_EXTRACTED INFORMATION_:

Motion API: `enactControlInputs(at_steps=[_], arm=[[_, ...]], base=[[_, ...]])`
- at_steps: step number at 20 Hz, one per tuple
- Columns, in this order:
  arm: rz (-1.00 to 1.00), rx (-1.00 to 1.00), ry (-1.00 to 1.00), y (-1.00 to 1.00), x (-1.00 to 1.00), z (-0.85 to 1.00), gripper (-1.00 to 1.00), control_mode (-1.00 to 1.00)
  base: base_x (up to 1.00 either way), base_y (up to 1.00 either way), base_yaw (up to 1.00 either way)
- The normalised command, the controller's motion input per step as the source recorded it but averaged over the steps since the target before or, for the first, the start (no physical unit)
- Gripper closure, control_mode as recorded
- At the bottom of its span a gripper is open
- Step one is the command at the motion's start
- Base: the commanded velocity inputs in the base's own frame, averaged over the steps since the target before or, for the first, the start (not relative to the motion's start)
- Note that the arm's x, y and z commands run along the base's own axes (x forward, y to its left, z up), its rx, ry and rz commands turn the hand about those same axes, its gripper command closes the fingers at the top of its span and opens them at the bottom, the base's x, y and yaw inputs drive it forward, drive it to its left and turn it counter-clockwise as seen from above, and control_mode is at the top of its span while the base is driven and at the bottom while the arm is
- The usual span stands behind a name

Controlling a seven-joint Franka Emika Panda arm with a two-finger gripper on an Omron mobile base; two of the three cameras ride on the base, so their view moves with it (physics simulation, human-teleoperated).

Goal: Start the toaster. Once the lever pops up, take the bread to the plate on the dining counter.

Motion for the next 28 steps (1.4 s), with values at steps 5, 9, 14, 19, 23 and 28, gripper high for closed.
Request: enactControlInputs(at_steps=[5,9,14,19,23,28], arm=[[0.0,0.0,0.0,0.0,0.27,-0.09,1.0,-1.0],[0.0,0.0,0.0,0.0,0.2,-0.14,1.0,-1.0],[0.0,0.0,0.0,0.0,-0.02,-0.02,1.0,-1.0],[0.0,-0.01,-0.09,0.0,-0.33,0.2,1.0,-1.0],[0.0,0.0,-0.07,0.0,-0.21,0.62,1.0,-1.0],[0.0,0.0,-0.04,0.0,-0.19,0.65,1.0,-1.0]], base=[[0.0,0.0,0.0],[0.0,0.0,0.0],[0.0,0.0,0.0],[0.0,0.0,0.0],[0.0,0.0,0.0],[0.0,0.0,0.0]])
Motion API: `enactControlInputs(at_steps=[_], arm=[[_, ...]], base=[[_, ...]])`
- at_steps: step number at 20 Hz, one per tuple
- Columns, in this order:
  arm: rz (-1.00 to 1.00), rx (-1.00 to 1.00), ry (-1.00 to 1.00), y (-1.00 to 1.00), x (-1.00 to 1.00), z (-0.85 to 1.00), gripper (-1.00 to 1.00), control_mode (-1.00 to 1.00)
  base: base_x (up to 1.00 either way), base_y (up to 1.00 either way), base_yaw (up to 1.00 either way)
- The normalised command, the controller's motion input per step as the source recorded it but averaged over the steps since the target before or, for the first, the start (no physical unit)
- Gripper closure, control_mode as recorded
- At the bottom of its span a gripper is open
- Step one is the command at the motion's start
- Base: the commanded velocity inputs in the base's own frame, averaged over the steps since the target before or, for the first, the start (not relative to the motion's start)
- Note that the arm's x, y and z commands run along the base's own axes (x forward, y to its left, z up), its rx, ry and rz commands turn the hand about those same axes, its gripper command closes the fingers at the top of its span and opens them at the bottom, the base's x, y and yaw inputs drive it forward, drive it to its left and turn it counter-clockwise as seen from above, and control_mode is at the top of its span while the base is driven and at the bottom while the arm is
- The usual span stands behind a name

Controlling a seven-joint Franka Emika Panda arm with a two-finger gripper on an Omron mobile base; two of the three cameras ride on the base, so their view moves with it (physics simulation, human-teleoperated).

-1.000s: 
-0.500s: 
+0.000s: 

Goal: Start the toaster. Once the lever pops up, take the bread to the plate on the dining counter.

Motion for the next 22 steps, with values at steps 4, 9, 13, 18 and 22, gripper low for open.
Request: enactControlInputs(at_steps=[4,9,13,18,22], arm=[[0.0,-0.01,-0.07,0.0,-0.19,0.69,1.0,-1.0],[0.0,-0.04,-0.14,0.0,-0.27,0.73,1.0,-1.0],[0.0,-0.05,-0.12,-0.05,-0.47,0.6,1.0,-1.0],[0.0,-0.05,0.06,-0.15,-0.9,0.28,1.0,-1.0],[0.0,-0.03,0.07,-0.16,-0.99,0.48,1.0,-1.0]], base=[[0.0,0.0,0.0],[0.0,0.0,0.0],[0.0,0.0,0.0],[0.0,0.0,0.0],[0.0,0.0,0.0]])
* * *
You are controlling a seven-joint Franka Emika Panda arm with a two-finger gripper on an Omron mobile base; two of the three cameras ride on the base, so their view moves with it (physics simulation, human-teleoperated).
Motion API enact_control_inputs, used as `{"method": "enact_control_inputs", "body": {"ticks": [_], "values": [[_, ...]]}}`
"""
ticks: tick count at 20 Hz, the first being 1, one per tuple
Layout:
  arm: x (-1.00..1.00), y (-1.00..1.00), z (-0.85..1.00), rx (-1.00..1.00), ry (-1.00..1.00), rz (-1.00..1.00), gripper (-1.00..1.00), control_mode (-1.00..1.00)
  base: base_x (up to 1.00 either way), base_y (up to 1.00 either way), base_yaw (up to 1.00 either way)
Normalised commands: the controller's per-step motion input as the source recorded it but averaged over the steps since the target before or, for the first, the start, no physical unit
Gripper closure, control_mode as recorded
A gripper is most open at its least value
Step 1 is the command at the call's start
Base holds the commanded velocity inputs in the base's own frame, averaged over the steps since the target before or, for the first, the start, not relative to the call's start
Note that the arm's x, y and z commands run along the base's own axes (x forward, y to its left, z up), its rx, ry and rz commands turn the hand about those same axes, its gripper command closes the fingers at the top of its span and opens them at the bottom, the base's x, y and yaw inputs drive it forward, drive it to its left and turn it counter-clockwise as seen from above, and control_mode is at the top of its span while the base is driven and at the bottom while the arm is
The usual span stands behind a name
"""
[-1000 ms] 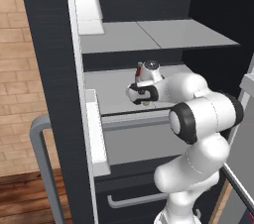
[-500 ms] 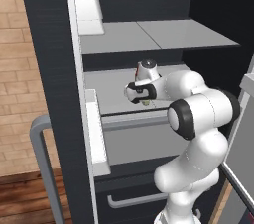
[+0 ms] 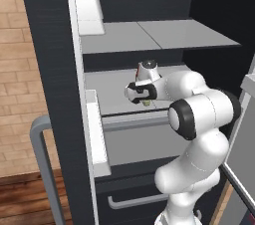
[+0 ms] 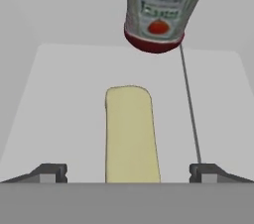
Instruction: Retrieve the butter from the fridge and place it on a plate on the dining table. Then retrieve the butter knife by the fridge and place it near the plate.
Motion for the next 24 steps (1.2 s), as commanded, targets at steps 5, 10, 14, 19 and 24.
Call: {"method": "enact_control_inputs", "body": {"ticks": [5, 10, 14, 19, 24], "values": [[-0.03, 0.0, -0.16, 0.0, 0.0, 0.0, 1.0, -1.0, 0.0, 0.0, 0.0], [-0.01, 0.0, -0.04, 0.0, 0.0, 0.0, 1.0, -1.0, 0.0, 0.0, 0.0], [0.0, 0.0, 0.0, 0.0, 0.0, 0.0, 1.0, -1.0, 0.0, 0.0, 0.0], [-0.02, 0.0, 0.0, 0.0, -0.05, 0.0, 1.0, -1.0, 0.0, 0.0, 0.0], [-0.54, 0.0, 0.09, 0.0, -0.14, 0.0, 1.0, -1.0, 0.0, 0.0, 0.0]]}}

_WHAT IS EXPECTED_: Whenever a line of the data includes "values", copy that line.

_EXERCISE OUTPUT_:
Motion for the next 28 steps (1.4 s), with values at steps 5, 9, 14, 19, 23 and 28, gripper high for closed.
Motion for the next 22 steps, with values at steps 4, 9, 13, 18 and 22, gripper low for open.
Motion API enact_control_inputs, used as `{"method": "enact_control_inputs", "body": {"ticks": [_], "values": [[_, ...]]}}`
Call: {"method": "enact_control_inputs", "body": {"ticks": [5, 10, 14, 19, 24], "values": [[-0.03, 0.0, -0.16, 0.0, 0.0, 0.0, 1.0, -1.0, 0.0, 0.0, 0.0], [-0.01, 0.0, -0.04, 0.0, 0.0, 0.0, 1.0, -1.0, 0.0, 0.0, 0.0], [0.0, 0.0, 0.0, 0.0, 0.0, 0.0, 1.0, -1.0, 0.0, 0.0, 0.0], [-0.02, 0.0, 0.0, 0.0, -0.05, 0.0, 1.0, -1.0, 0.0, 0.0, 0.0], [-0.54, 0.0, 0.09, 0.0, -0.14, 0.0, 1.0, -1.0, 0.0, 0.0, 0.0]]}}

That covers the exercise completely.